WORK REQUIRED
Take the data below and extract the lines from the one with "shown in [732,172]." to the one with "shown in [400,491].", inclusive, exactly as written.

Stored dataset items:
---

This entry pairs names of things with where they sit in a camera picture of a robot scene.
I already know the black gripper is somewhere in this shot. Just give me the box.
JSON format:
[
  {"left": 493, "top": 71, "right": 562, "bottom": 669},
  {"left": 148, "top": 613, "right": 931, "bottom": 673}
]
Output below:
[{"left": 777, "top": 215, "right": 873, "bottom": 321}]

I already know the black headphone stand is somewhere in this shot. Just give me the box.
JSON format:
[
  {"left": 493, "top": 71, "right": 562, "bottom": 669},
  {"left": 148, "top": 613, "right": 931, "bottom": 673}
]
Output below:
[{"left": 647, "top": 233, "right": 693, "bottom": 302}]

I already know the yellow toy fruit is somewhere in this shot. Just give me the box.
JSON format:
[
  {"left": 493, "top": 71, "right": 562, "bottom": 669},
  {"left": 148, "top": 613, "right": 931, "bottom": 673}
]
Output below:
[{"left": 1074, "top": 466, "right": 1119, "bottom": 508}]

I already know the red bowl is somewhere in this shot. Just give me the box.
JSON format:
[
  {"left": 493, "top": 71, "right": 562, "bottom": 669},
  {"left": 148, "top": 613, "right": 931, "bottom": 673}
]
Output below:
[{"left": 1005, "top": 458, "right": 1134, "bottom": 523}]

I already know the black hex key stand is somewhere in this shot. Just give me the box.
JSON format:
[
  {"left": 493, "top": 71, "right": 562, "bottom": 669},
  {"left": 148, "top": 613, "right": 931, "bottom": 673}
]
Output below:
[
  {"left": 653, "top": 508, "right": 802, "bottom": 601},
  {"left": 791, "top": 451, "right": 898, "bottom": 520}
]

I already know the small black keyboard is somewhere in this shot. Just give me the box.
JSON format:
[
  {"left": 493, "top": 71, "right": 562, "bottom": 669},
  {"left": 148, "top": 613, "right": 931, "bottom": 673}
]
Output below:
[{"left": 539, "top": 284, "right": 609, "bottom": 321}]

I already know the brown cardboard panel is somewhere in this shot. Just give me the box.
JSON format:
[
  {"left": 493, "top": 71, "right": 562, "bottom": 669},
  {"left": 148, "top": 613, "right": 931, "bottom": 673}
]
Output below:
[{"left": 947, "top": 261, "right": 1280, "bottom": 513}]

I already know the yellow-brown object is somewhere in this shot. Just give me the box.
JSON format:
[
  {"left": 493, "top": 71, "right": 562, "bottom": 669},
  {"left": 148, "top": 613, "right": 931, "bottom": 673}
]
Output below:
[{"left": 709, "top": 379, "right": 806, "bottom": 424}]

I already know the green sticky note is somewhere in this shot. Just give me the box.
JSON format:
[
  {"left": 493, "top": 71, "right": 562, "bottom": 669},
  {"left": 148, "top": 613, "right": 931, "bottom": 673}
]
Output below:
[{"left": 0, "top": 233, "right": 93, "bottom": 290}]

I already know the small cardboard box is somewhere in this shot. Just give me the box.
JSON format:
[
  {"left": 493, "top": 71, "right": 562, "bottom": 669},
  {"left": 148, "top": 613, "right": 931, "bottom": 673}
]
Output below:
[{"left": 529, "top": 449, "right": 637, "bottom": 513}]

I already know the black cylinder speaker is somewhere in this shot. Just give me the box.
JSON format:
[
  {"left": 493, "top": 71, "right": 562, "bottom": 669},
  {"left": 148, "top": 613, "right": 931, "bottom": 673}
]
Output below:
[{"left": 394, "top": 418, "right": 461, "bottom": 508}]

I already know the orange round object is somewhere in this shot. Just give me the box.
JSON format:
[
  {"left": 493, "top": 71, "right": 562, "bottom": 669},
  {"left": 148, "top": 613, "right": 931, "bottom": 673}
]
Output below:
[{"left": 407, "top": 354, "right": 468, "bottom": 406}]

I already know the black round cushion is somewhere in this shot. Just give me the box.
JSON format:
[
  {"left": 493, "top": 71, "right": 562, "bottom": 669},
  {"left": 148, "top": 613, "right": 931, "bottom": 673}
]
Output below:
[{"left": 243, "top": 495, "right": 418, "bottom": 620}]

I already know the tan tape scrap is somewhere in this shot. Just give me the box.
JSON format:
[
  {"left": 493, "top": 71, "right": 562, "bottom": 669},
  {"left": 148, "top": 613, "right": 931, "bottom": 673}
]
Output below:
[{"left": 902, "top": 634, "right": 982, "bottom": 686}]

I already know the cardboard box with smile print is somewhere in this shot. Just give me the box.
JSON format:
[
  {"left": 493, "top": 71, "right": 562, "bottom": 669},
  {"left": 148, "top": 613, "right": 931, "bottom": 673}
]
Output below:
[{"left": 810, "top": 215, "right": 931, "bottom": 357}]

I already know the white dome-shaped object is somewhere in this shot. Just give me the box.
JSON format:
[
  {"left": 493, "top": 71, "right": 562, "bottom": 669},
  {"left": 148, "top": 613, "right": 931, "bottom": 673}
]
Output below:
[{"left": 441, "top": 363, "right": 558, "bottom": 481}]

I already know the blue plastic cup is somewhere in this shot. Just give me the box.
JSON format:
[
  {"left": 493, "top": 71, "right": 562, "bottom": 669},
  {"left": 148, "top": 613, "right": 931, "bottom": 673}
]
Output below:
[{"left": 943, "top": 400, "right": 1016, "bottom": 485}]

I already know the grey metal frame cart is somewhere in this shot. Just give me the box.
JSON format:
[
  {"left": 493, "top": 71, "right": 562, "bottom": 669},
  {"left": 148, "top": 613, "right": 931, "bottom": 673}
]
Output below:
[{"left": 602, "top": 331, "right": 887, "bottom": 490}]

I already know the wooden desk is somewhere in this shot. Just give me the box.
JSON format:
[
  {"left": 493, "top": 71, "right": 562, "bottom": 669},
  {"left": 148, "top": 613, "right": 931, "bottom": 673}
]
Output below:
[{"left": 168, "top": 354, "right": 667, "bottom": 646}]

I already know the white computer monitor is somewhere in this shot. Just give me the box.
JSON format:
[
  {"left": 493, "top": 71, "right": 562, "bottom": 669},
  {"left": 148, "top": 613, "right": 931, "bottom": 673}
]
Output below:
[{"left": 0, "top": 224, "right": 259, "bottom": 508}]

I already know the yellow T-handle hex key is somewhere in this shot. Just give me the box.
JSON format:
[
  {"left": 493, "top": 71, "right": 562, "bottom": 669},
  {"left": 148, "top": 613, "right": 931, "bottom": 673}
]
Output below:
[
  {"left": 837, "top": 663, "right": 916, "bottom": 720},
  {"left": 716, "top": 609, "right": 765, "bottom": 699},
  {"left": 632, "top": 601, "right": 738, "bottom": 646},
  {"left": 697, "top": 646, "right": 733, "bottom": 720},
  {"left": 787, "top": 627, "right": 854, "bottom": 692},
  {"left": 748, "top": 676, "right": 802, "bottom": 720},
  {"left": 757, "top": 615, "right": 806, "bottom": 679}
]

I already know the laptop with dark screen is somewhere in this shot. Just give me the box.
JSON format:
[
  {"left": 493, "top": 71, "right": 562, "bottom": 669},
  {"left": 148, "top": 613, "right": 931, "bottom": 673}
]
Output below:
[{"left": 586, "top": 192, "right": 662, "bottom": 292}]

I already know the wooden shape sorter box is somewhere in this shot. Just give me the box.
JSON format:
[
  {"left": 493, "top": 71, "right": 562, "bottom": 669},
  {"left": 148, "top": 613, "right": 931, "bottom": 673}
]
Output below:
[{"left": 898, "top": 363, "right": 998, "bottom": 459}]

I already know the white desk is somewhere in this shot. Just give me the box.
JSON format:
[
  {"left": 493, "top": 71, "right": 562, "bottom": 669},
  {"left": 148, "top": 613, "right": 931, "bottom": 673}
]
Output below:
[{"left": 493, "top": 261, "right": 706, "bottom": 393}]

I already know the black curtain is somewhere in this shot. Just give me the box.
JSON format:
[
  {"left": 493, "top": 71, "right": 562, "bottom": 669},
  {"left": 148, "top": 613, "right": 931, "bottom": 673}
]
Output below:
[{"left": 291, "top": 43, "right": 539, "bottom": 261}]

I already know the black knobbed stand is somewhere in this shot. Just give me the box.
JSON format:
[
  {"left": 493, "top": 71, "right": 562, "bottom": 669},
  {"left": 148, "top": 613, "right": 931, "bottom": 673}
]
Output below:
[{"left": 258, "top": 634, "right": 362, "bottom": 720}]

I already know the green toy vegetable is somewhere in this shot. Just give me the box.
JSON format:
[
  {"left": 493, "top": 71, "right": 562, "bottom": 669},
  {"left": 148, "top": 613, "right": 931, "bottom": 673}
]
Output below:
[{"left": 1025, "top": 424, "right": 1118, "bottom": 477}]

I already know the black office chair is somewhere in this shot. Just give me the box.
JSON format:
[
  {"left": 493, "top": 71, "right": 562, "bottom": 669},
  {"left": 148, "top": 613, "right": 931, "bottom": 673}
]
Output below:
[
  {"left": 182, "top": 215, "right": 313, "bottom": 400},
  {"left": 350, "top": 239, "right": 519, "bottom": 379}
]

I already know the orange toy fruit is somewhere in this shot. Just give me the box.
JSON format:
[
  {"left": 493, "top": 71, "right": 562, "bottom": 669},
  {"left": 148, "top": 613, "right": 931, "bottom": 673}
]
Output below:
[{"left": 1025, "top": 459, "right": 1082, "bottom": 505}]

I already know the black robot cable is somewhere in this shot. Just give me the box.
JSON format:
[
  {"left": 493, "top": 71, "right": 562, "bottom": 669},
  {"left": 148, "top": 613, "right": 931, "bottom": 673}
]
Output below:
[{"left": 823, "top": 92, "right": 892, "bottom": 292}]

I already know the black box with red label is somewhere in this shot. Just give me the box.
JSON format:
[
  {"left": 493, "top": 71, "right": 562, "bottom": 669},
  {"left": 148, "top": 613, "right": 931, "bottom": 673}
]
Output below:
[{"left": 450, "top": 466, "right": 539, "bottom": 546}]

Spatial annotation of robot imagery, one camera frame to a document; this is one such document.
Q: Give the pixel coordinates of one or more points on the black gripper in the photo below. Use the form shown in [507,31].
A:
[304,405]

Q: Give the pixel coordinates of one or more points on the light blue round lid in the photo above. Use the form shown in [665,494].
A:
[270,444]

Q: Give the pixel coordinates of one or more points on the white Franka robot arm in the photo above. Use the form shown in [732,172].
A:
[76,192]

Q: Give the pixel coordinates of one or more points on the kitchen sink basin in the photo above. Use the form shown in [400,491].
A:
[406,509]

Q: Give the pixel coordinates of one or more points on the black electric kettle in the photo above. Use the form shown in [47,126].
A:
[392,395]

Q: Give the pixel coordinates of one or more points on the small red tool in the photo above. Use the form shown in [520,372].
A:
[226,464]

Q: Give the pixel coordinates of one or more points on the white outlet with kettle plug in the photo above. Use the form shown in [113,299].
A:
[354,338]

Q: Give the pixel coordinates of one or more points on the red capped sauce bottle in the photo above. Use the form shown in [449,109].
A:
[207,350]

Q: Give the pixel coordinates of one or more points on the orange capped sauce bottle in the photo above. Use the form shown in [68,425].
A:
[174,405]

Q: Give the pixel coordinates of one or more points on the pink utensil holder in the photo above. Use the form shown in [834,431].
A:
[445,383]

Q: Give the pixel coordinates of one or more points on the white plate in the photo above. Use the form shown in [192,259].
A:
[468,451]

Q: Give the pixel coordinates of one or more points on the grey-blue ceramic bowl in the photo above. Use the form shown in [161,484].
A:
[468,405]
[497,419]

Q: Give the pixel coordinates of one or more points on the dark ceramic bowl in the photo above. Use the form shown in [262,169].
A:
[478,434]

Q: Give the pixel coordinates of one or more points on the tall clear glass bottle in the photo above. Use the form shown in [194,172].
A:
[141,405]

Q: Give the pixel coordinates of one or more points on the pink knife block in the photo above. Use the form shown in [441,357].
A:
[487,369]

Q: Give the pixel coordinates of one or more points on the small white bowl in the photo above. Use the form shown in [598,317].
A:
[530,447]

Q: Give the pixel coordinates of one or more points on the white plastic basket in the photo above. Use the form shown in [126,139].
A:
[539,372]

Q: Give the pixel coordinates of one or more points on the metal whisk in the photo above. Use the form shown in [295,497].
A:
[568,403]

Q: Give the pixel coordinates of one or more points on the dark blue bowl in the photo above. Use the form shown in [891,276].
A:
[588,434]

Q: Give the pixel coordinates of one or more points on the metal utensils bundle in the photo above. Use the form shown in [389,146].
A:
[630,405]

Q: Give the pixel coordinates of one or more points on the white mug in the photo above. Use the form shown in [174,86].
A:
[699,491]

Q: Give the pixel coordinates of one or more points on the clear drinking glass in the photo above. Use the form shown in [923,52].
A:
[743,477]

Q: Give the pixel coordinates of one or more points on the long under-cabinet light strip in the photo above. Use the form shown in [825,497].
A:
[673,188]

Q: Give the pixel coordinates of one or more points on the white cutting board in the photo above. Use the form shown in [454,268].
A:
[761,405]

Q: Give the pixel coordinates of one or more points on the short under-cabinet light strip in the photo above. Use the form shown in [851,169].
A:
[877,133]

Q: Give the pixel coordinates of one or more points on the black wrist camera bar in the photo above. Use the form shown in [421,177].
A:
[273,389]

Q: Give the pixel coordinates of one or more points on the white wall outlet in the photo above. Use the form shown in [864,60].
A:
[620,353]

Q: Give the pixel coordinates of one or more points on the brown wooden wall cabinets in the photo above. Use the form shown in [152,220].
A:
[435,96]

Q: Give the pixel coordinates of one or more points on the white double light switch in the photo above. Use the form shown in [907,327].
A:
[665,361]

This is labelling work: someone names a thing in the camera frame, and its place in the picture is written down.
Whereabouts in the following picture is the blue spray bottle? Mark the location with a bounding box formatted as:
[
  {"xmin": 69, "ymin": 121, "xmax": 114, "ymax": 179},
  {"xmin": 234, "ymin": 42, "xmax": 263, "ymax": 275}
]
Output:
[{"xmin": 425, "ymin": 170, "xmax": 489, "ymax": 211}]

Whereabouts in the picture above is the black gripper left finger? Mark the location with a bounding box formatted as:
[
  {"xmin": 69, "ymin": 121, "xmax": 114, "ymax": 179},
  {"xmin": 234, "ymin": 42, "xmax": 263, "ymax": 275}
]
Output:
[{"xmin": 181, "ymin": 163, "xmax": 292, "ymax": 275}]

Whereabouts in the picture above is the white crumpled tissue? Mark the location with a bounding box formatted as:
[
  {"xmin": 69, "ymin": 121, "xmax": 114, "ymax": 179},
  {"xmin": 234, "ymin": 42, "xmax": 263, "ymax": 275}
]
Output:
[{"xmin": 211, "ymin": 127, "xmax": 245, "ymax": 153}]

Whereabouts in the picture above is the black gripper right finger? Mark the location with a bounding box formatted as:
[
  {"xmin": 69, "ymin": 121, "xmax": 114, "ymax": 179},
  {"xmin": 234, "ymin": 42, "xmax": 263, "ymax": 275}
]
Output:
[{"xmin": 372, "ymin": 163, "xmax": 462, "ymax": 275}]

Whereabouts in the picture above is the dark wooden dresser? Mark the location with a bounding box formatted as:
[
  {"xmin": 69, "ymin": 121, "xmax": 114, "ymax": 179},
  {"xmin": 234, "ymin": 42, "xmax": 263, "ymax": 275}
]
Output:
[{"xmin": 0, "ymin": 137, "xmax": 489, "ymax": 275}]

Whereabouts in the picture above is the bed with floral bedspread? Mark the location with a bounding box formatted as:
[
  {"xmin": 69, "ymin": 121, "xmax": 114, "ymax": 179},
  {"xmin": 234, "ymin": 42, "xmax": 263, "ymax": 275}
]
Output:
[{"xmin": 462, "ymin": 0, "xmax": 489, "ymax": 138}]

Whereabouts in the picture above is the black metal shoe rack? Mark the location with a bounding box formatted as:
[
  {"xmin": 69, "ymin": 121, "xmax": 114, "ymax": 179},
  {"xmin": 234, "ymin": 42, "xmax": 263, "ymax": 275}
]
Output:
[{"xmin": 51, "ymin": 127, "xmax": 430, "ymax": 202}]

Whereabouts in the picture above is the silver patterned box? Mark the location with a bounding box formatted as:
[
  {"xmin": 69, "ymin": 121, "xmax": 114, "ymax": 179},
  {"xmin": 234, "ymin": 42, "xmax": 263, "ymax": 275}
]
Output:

---

FINISHED EXERCISE
Q: Give the pixel coordinates of one or more points on the white Franka robot arm in the photo above. Use the form shown in [732,172].
A:
[76,192]

Q: Give the pixel coordinates of one or more points on the kitchen sink basin in the photo above. Use the form shown in [400,491].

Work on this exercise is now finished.